Las manifestaciones antiestadounidenses encendieron las alarmas en la capital al punto que el ejército porfirista distrajo su total atención en el norte para intervenir en entidades como Tepic y San Blas, donde se tuvo noticia de “preparativos de estudiantes para hacer manifestaciones similares como las presentadas recientemente en Guadalajara y la Ciudad de México” (The Marion Daily Mirror, 21 de noviembre de 1910: 5).
En la capital del país, “las demostraciones antiamericanas evolucionaron en movimientos contra Díaz. La prensa estadounidense advirtió que los ocupantes del Palacio Nacional en el Zócalo tendrían que prepararse para sofocarlos rápidamente o desalojar el recinto” (The Breckenridge News, 30 de noviembre de 1910: 8). En Estados Unidos se reportó de manera alarmante que se multiplicaban movimientos callejeros antiestadounidenses, ya que el caso de Rodríguez se exacerbó al punto de rechazar la presencia de cualquier ciudadano extranjero.

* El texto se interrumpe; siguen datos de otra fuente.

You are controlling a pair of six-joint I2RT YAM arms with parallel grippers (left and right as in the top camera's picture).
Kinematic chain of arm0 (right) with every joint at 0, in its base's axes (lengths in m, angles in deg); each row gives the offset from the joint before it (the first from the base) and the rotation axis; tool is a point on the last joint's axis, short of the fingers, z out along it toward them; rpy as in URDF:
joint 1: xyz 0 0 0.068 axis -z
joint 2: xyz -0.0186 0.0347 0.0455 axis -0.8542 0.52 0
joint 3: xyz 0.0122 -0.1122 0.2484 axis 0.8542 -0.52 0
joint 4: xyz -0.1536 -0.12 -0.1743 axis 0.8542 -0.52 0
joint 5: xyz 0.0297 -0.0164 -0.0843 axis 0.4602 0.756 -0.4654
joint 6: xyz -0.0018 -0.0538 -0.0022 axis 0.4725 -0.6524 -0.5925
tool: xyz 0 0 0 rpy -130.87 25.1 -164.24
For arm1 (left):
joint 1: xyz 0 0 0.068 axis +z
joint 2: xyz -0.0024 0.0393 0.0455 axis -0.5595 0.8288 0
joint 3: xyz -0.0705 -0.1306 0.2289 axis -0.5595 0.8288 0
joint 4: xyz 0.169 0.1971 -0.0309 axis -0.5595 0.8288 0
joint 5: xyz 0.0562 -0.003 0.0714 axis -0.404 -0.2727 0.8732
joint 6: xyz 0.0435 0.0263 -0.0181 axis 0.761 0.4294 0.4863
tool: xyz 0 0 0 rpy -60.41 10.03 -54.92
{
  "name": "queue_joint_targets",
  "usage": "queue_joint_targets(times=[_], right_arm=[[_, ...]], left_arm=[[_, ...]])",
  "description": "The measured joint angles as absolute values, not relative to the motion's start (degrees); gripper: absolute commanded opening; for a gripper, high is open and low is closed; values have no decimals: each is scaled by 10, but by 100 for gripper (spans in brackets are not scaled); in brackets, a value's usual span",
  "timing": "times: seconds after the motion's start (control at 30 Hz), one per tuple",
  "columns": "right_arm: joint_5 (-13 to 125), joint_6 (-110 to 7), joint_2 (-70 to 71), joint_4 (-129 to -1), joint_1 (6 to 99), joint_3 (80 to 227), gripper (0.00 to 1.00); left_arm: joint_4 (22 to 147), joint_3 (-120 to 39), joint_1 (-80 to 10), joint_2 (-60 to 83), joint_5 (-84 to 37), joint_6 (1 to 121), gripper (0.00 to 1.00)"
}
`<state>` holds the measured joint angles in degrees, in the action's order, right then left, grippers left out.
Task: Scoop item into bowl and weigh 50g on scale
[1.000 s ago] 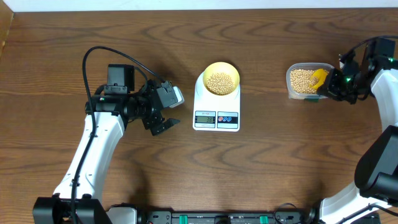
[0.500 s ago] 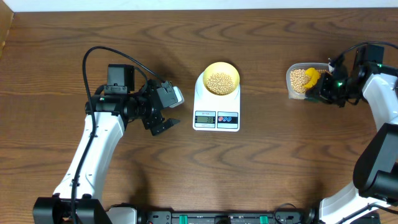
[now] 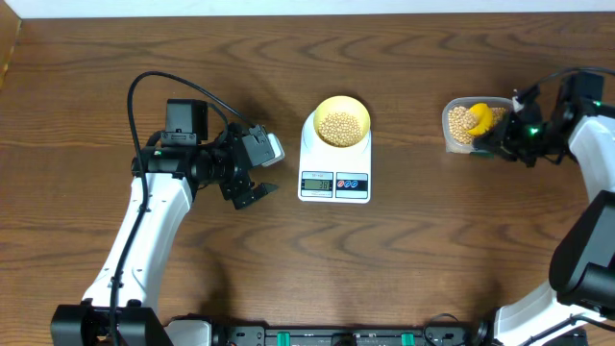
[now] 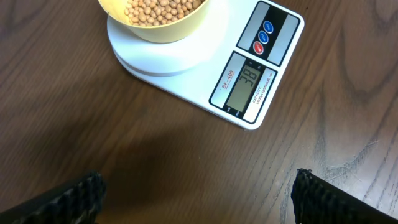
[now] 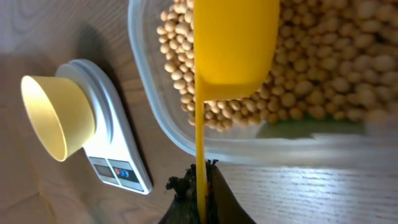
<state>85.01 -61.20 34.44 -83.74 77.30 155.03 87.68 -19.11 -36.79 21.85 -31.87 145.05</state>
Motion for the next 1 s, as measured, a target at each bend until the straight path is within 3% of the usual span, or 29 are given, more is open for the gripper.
queue_joint_targets(times=[0.47, 0.77, 1.0], right_arm=[[999, -718, 344, -918, 867, 1550, 1], [1106, -761, 344, -923, 865, 1550, 1], [1143, -751, 344, -892, 809, 1550, 1]], left_arm=[[877, -191, -368, 219, -319, 1451, 98], [877, -191, -368, 219, -319, 1451, 98], [877, -191, -368, 219, -319, 1451, 98]])
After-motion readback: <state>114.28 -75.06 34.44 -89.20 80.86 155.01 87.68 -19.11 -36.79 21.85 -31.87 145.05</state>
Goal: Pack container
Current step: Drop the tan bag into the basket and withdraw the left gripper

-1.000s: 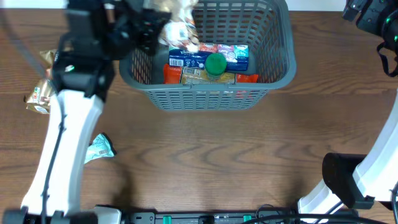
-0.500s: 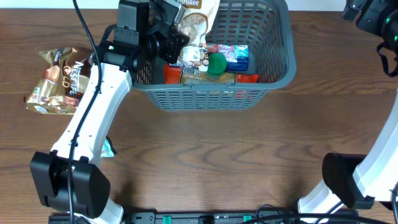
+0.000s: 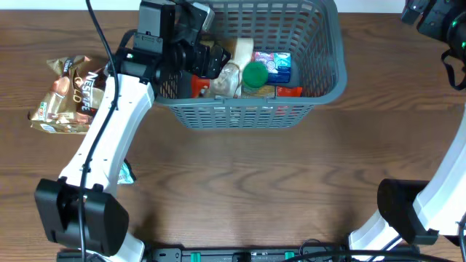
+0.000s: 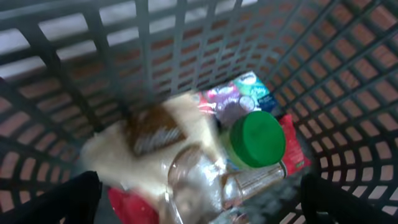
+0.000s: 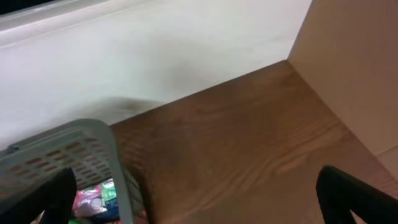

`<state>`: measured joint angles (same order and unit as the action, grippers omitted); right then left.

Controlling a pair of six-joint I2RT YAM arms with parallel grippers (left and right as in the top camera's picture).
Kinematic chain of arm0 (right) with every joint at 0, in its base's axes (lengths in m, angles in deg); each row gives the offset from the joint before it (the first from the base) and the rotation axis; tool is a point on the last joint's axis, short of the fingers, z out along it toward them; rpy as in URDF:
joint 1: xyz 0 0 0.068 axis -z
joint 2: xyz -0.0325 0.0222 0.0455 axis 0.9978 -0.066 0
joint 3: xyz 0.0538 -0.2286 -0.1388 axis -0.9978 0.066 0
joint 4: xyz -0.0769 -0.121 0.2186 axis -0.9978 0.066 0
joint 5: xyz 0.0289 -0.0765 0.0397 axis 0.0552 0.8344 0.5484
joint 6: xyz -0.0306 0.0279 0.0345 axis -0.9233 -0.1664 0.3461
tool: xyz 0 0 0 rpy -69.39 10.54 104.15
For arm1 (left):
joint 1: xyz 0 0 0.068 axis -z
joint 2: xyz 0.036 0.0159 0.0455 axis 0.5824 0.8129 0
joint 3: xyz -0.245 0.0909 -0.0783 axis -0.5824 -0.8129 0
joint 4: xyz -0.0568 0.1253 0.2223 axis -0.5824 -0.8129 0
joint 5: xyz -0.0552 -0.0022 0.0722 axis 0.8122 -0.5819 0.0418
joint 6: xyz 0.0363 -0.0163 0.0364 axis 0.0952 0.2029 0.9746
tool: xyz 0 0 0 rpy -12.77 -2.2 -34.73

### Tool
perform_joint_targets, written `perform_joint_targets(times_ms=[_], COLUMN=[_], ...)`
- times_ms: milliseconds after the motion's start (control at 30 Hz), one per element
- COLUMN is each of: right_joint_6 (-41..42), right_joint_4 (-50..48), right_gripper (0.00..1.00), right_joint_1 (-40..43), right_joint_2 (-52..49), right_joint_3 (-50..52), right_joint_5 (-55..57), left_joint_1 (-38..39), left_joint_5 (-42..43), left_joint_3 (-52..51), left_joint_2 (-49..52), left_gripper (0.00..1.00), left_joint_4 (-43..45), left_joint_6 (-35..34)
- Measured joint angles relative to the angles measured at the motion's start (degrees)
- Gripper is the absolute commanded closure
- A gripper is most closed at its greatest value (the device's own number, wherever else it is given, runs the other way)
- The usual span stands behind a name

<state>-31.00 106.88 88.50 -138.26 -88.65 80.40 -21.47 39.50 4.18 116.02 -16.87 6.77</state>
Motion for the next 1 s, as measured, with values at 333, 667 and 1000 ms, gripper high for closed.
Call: perform_joint_targets(times_ms=[333,667,1000], right_joint_6=[0.0,0.0,0.0], right_joint_4=[0.0,0.0,0.0], right_gripper=[0.01,0.01,0.01], right_joint_1=[0.0,0.0,0.0], right_joint_2=[0.0,0.0,0.0], right_joint_3=[0.0,0.0,0.0], right_joint_5=[0.0,0.0,0.0], left_joint_1=[-0.7,-10.2,-23.7], left_joint_5=[-8.2,-36.8,-45.2], left_joint_3=[0.0,0.2,0.3], left_joint_2=[-13.3,-28.3,-25.9], left_gripper=[0.01,0.01,0.02], left_joint_4=[0.3,-15.2,-29.2], left_joint_6=[0.0,-4.8,-15.2])
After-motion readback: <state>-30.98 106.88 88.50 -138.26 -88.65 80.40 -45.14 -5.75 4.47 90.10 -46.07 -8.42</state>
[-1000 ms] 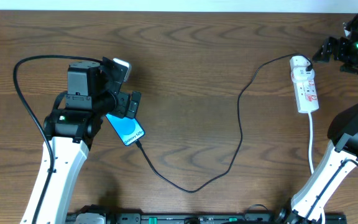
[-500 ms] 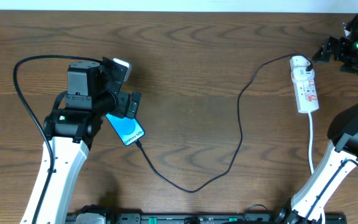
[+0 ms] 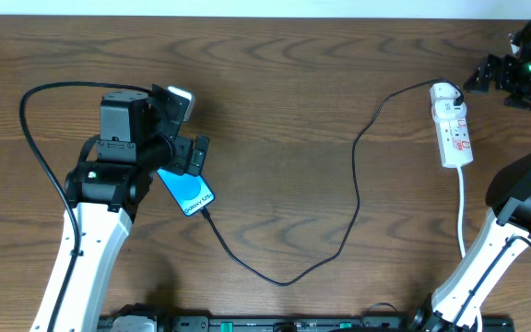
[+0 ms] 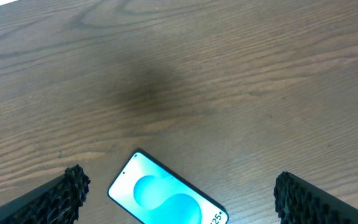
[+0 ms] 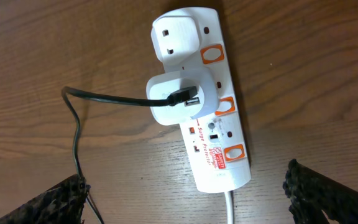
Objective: Plug charger to phone and switch on socket
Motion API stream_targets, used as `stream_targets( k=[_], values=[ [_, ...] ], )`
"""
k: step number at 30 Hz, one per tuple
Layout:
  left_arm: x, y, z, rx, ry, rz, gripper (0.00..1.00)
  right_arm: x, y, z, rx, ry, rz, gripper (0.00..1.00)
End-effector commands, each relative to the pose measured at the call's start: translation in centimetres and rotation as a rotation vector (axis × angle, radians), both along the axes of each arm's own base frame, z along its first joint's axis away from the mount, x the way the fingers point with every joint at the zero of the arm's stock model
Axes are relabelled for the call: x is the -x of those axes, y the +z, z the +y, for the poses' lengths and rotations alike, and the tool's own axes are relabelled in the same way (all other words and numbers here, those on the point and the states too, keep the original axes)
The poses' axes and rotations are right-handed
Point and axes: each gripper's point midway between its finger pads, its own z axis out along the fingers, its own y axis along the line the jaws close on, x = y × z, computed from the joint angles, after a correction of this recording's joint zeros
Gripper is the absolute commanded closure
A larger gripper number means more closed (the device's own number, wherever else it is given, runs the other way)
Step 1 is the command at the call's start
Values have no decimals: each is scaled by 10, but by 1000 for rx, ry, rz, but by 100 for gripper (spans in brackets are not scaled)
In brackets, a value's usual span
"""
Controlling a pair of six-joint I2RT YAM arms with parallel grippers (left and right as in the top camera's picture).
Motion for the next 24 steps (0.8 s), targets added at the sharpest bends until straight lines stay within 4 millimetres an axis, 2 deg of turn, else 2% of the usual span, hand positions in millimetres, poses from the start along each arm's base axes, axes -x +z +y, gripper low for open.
stream_targets(
  k=[1,24],
  values=[
    [-4,11,0,-1,-2,-27,2,-2,10,-1,9,-7,-26,1],
    [-2,10,0,-2,-2,-20,2,-2,10,-1,9,-7,-25,1]
  ],
)
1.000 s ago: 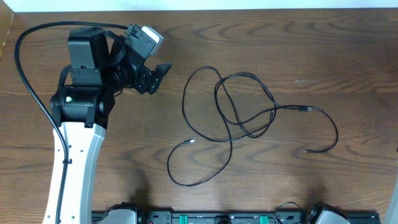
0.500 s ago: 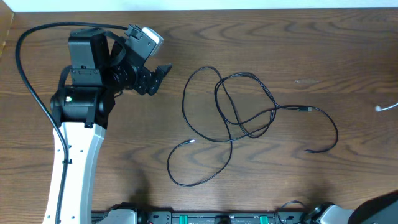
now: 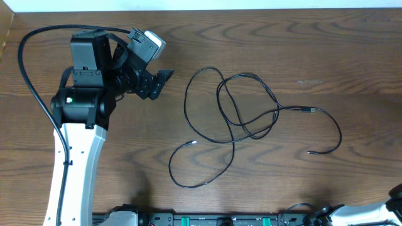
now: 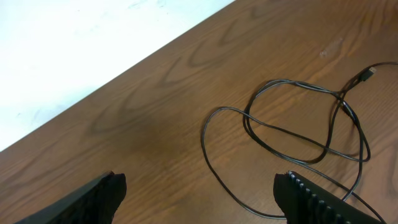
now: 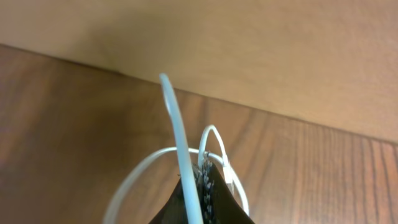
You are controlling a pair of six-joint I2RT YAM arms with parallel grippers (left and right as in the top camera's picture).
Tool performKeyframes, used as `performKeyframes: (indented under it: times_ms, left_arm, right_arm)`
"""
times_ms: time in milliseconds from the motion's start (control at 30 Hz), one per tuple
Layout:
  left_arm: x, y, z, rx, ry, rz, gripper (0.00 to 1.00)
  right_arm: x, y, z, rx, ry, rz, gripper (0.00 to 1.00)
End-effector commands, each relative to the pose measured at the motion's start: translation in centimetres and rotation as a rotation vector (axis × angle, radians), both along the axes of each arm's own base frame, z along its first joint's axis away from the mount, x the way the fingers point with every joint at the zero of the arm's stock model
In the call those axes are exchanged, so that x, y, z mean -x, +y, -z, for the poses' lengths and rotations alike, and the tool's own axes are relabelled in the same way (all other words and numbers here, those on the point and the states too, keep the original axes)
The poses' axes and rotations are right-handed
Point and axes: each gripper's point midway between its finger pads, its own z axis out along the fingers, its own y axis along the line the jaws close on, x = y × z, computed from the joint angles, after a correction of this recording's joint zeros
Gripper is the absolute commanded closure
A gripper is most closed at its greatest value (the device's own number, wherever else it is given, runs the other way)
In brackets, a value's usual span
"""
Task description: Untangle cables
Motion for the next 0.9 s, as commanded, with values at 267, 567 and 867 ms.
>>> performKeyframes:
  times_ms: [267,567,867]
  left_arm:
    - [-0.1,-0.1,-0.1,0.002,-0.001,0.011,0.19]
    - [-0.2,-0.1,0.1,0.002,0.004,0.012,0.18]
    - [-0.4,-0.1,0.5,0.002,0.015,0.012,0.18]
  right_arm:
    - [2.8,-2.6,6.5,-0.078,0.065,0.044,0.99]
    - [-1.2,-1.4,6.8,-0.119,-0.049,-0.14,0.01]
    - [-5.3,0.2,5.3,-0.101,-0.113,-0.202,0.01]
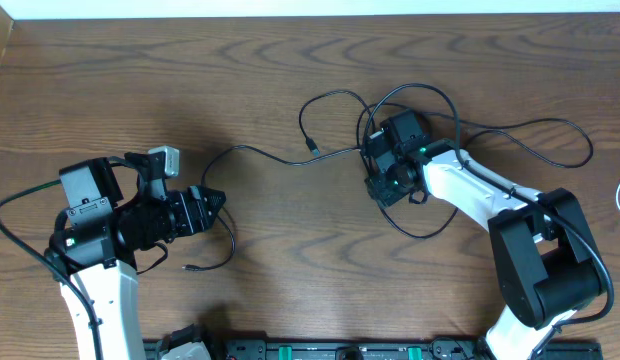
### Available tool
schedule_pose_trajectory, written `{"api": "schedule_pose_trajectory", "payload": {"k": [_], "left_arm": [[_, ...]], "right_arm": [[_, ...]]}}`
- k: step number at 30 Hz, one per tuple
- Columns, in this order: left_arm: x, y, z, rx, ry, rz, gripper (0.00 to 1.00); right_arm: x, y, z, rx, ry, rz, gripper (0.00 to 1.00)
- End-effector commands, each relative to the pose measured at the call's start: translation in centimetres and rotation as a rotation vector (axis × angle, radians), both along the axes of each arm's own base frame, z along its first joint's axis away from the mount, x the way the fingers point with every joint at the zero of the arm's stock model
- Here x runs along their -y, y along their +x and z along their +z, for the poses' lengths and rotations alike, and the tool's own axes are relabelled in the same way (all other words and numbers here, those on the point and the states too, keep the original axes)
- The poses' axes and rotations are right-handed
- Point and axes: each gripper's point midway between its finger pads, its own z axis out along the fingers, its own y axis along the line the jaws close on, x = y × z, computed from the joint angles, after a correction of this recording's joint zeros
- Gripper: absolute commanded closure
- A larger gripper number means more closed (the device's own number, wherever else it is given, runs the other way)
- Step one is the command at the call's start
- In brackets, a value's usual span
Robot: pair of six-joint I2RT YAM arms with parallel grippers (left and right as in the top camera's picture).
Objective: Untangle cables
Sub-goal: 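Move the right gripper to the cable loop center and grasp a black cable, then pull the grasped black cable out to the right edge with the right gripper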
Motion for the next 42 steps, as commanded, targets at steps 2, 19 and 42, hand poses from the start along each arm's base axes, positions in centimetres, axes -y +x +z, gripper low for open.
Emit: {"api": "schedule_pose_trajectory", "payload": {"k": [2, 19, 42], "left_arm": [[0.1, 0.0, 0.2, 0.008, 0.002, -0.005, 0.36], [0.1, 0.0, 0.2, 0.008, 0.002, -0.005, 0.36], [0.1, 0.0, 0.2, 0.008, 0.002, -0.005, 0.36]], "right_arm": [[3.0, -1.5, -2.8, -0.037, -0.155, 0.011, 0.48], [0.9, -3.3, -3.4, -0.080, -0.067, 0.066, 0.61], [1.1, 0.1, 5.0, 0.004, -0.075, -0.022, 0.99]]}}
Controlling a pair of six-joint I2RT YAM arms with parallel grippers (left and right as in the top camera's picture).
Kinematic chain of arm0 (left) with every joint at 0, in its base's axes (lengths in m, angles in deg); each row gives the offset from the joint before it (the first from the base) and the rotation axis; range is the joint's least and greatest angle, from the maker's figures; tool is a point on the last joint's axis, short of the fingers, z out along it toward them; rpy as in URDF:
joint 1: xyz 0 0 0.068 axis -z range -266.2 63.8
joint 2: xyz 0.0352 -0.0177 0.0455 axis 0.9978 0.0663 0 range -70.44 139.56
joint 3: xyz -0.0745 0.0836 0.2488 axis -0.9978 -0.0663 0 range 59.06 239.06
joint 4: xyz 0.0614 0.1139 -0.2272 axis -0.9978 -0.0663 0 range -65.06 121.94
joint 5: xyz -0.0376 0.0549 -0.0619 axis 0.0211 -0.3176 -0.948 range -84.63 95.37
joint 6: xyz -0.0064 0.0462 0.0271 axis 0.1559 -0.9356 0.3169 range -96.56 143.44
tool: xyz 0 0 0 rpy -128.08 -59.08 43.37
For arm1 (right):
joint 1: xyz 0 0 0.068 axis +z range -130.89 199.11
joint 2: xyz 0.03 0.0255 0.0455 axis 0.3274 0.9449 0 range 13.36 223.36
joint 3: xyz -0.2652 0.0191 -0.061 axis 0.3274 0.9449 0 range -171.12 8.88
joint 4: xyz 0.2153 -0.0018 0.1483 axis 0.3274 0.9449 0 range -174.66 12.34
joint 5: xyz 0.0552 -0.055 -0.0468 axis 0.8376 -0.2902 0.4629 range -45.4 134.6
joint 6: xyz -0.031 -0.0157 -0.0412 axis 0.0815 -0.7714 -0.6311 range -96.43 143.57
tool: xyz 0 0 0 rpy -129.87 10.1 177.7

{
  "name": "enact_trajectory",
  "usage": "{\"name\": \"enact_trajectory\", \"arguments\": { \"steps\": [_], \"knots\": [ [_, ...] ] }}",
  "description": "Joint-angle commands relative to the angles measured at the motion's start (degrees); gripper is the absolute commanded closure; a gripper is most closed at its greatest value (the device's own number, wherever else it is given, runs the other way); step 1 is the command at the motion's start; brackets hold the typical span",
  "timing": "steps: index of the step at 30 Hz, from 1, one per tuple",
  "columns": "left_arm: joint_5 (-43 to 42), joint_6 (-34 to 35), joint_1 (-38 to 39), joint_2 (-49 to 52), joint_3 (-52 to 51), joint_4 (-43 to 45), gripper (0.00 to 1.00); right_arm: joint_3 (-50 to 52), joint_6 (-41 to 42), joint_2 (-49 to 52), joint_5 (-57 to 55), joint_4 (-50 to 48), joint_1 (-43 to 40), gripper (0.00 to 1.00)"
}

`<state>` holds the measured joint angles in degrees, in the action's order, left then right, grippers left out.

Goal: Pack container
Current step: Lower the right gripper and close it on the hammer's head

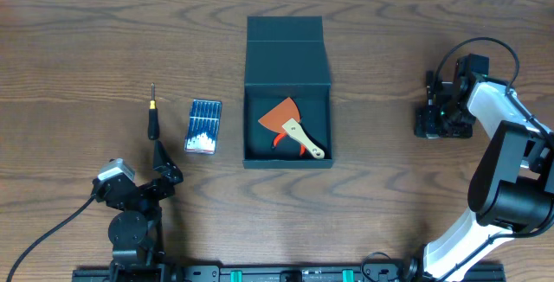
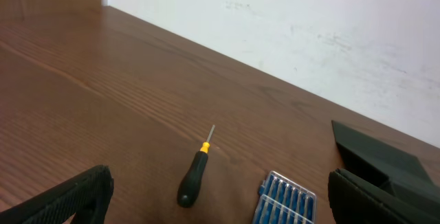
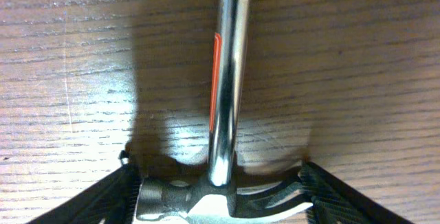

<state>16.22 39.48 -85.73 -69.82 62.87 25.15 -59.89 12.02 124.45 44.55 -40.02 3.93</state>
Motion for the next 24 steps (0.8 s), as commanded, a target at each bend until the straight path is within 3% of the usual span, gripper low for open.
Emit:
{"name": "enact_trajectory", "arguments": {
  "steps": [1,5,9,14,24],
  "knots": [
    [0.13,-1.01,-0.09,-0.39,-1.70,-0.39,0.01,2.10,-0.76,2.32,-3.13,0.52,0.11,0.32],
    [0.13,-1.01,-0.09,-0.39,-1.70,-0.39,0.02,2.08,-0.70,2.32,-2.86,0.83,0.11,0.53],
    [0.13,-1.01,-0.09,-0.39,-1.70,-0.39,0.01,2.01,-0.04,2.27,-2.86,0.98,0.13,0.64],
    [0.13,-1.01,-0.09,-0.39,-1.70,-0.39,0.02,0.83,0.81,1.70,-2.62,1.57,0.20,0.71],
    [0.13,-1.01,-0.09,-0.39,-1.70,-0.39,0.01,-5.53,0.79,0.11,-2.25,5.88,0.26,0.72]
  ]
}}
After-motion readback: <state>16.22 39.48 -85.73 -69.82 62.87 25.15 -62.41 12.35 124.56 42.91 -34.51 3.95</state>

Villardena, Coahuila, fue una de las primeras localidades en que la violencia amenazó la integridad de los pobladores estadounidenses, y el primer lugar afectado fue un importante campo minero de México, propiedad de la American Smelting and Refinering Company. El 22 de noviembre de 1910 llegó hasta las instalaciones una turba armada, la cual, pese a que no cobró víctimas mortales, “se dice que la planta de fundición fue dañada y muchos americanos fueron tratados rudamente” (Shenandoah Herald, 25 de noviembre de 1910: 2).15 El peligro fue evidente, y la suerte de los estadounidenses de sobrevivir a los ataques parecía estar próxima a terminar.